Serological pipette
Serological pipettes come in a variety of sizes, generally from 0.5 ml - 25 ml and are made of glass (nondisposable) or plastic (disposable). In general, we will use disposable pipettes and we will always use them with a mechanical pipette pump. NEVER pipette by mouth!
Fig. 1 Serological pipette pump
Note: sometimes the white rubber seal (into which the pipettes are inserted) detaches from the pipette pump when the pipette is removed and remains stuck on the end of the pipette. Before you discard disposable serological pipettes, check to be sure that you are not throwing away the seal (Fig. 1) - it can easily be re-attached to the pump.
Micropipetter (a.k.a. the "Pipetman")
Fig. 2. Parts of a digital micropipetter
The micropipetter is an adjustable digital microliter (µl) pipette (Fig. 2). There are several different models and sizes available, but you will be using only 3 of these, the P-20 micropipetter, the P-200, and the P-1000. The number on each indicates the maximum volume (in µl) that can be measured with the micropipette. NEVER adjust the micropipette for a setting above this number! Exceeding the maximum volume will break the micropipetter, which costs over $250 to replace.
The volume indicator consists of a three-number dial and is read from top to bottom. The three digits indicate the volume selected and are colored black and/or red. The black numbers on the P-20 pipette show microliters; the red numbers show tenths of microliters. The P-200 pipette has only black numbers and thus shows only the number of microliters.

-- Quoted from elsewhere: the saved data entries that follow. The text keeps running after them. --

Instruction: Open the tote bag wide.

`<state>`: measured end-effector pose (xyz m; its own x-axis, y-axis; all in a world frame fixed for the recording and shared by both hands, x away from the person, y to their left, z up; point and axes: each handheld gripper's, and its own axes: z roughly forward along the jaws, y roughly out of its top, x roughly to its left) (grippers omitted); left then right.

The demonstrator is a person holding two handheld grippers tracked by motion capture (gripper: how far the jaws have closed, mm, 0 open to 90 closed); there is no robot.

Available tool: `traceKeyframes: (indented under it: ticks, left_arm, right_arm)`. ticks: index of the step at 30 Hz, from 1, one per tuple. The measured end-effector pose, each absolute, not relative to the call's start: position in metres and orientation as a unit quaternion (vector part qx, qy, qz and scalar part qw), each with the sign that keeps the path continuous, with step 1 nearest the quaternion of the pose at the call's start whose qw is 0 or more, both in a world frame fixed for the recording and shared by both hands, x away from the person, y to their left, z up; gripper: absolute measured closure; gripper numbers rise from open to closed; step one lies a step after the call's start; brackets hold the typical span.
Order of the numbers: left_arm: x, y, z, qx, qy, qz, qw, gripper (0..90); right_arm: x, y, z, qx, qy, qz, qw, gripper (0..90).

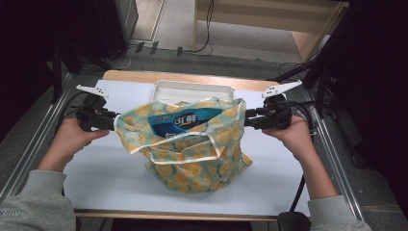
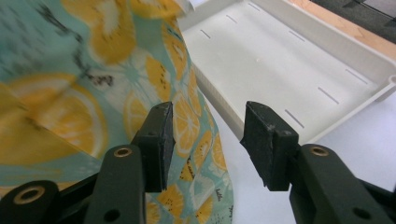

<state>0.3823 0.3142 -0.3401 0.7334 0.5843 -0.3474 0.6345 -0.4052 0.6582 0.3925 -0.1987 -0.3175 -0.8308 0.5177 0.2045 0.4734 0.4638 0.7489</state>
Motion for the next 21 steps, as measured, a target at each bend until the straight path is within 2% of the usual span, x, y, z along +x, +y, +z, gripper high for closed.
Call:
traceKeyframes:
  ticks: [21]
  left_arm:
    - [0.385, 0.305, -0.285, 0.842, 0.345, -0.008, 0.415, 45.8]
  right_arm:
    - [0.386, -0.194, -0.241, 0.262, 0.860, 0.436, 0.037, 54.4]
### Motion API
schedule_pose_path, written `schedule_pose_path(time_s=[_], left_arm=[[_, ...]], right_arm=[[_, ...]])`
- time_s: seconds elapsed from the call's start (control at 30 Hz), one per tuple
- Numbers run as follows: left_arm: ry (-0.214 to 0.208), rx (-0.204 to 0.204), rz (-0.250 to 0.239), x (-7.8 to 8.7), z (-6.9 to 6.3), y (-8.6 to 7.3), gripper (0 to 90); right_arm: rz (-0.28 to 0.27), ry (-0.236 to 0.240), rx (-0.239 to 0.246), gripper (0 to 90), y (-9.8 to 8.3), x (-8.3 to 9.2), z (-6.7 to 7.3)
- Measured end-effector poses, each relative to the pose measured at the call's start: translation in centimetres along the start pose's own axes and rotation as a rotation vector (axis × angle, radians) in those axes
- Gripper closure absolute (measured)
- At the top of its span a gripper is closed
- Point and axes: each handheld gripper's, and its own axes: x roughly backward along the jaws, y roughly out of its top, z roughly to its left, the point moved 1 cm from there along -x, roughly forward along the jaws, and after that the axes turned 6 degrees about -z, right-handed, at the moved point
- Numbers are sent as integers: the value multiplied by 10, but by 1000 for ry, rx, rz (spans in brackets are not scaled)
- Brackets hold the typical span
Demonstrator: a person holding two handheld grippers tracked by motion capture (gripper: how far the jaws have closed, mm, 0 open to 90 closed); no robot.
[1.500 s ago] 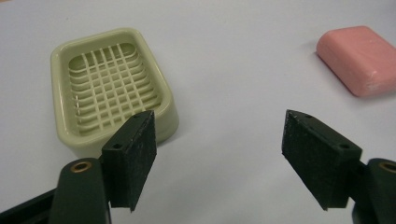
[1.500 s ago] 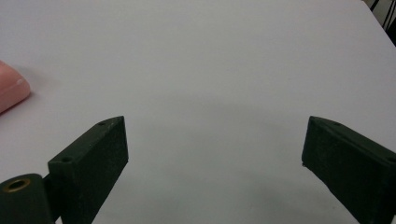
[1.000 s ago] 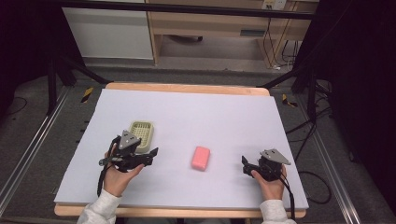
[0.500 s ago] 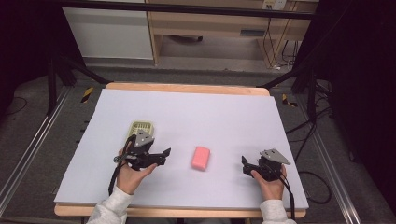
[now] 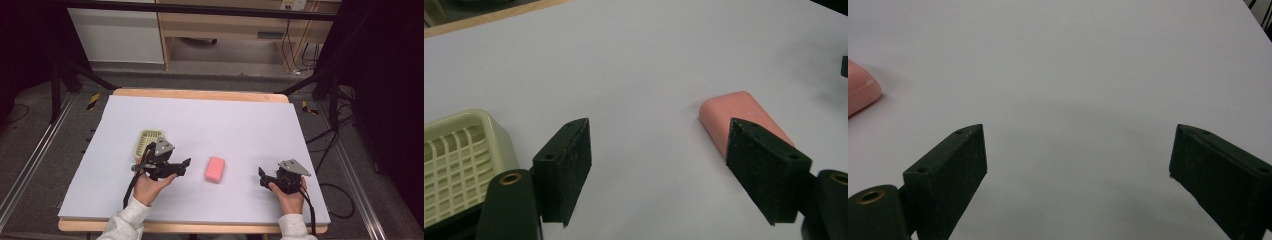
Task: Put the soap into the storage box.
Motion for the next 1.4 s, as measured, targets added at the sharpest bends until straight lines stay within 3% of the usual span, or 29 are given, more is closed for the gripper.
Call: schedule_pose_path(time_s=[1.0, 1.4], left_arm=[[-26, -3, 31, -26, -21, 13, 264], [-43, -9, 58, -42, -36, 10, 264]], right_arm=[[4, 1, 1, 88, 0, 0, 0], [6, 3, 1, 88, 0, -1, 0]])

The P-1000 has a red digit to represent one thousand microliliters, followed by black numbers to indicate hundreds and tens of microliters.

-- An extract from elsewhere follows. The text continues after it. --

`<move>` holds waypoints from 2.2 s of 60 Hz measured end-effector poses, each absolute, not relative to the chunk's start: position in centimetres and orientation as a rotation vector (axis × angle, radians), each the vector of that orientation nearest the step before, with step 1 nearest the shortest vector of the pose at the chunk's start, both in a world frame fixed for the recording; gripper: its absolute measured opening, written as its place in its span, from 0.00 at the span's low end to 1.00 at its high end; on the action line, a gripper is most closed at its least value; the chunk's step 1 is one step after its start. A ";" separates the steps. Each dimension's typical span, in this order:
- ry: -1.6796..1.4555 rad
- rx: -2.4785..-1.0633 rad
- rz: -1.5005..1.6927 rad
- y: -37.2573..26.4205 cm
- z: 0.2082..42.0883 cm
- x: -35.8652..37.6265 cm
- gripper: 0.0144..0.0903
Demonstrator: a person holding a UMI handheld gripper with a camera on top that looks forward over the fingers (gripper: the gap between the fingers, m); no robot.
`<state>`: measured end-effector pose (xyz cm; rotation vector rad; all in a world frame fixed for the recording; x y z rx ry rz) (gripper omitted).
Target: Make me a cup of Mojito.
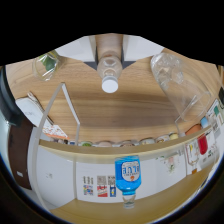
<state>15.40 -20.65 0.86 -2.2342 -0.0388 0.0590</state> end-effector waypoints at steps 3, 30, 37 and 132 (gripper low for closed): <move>-0.042 -2.235 0.044 -20.9 0.9 15.6 0.35; 0.044 -2.050 -0.044 -24.8 13.8 15.6 0.93; 0.047 -2.023 -0.037 -27.0 16.7 13.5 0.93; 0.029 -1.726 0.007 -9.4 41.1 -15.4 0.51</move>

Note: the first (red) digit on the P-1000 will always read zero, except in the case when it is set for its maximum volume of 1000 microliters. In that case, it will read 1, 0, 0.
It is possible to measure some volumes using more than one type of micropipetter. For example, 20 µl could be measured by setting the P20 to 2,0,0 or the P200 to 0,2,0 or the P1000 to 0,0,2. However, the most precise measurements will be made using the smallest possible pipetter. In this example, that would be the P20.

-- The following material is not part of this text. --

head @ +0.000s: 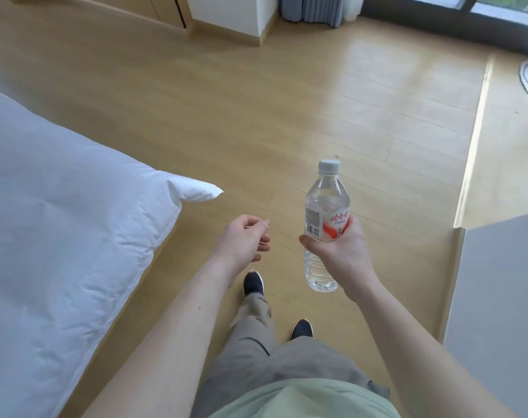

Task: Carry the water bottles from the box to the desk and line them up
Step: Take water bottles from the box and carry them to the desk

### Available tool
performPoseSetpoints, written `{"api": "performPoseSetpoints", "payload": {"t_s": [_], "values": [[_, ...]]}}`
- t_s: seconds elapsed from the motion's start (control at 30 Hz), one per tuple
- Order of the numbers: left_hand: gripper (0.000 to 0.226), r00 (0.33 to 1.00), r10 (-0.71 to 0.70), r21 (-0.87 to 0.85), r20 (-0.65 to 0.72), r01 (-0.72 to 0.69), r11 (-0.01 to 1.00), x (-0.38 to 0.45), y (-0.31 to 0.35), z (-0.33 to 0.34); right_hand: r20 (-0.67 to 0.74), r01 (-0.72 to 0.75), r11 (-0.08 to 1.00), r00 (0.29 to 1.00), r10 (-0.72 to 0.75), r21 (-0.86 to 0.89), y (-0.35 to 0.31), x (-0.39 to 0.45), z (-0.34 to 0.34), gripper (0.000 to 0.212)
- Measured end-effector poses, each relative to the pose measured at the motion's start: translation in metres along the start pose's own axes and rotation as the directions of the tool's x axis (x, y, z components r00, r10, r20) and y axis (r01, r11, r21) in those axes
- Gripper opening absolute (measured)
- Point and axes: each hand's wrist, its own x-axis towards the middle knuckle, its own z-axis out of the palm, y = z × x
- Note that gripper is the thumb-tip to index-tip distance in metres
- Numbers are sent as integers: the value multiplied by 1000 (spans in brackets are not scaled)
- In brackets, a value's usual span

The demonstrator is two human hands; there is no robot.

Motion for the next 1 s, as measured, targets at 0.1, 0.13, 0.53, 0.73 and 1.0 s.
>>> {"api": "performPoseSetpoints", "payload": {"t_s": [0.1,0.13,0.53,0.73,1.0], "values": [[15,999,42,-27,-21,-43,999,31,17,-19,26,10,1000,1000,-10,-25,-21,31,21,66],[15,998,52,-33,-26,-53,998,44,23,-28,34,15,999,999,-14,-36,-29,43,30,67],[14,999,47,-114,-16,-48,992,180,86,-137,58,79,990,996,-72,-120,-147,146,141,66],[17,998,37,-207,-42,-45,977,212,105,-173,70,145,972,988,-134,-186,-198,180,169,57],[16,988,12,-275,-152,-54,960,245,124,-214,163,187,962,974,-156,-198,-235,231,216,59]]}}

1. To set the volume: Hold the Pipetman in one hand and turn the volume adjustment knob with the other hand until the correct volume shows on the digital indicator. DO NOT ADJUST THE DIAL PAST THE MAXIMUM SETTING OR FORCE THE WHEEL WHEN IT DOES NOT TURN EASILY.
Fig. 3 - Pipette tips. Left: the P20 plastic shaft goes far into the small tips. Center: the P200 shaft attaches to the end of the small tips. Right: the P1000 uses large tips.
2. Attach a disposable tip to the pipette shaft. YOU MUST ALWAYS HAVE A TIP IN PLACE BEFORE USING A MICROPIPETTER!!! The tips come in two sizes (Fig. 3). The small size fits either the P20 or the P200. The large size fits only the P1000. Press firmly to ensure an airtight seal. Remove the tip from its storage box slowly to prevent accidentally jerking out the entire rack of tips and scattering them on the floor.
Fig. 4 Left: first stop. Center: up position. Right: second stop.
3. Depress the plunger to the first stop (Fig. 4, left). This part of the stroke produces the calibrated volume displayed on the digital volume indicator. Do NOT press all the way to the second stop (Fig. 4, right)! Doing so is one of the most common pipetting mistakes and will result not only in inaccurate measurements, but may waste an entire bench's worth of a critical reagent.
4. Holding the Pipetman vertically, immerse the disposable tip into the liquid to be measured.
5. Allow the plunger to return slowly to the up position (Fig. 4, center). NEVER LET IT SNAP UP!
Fig. 5. Left: Full pipette tip. Right: Liquid that would have remained in tip if plunger were only depressed to the first stop.
6. Withdraw the tip from the liquid and pull the filled tip along the side of the stock container to remove excess liquid from the outside of the tip. You should be able to see liquid in the pipette tip (Fig. 5, left).
7. Dispense the sample: Touch the tip against the side wall of the receiving vessel and depress the plunger slowly all the way to the second stop (bottom of stroke, Fig. 4, right), expelling any residual liquid in the tip (Fig. 5, right). Frequently, very small volumes must be mixed with larger volumes of water or a solution. In this case, the small volume should be expelled with the tip below the surface of the solution. The residual liquid coating the inside of the tip can then be rinsed out by drawing solution into the tip and expelling it several times. Drawing solutions in and out of the tip is also useful for mixing microliter quantities.
8. With the plunger fully depressed, withdraw the Pipetman from the vessel carefully, THEN allow the plunger to return to the up position. Unless the same solution is to be measured into a clean container, discard the tip. A fresh tip should be used for each sample to prevent carryover or contamination.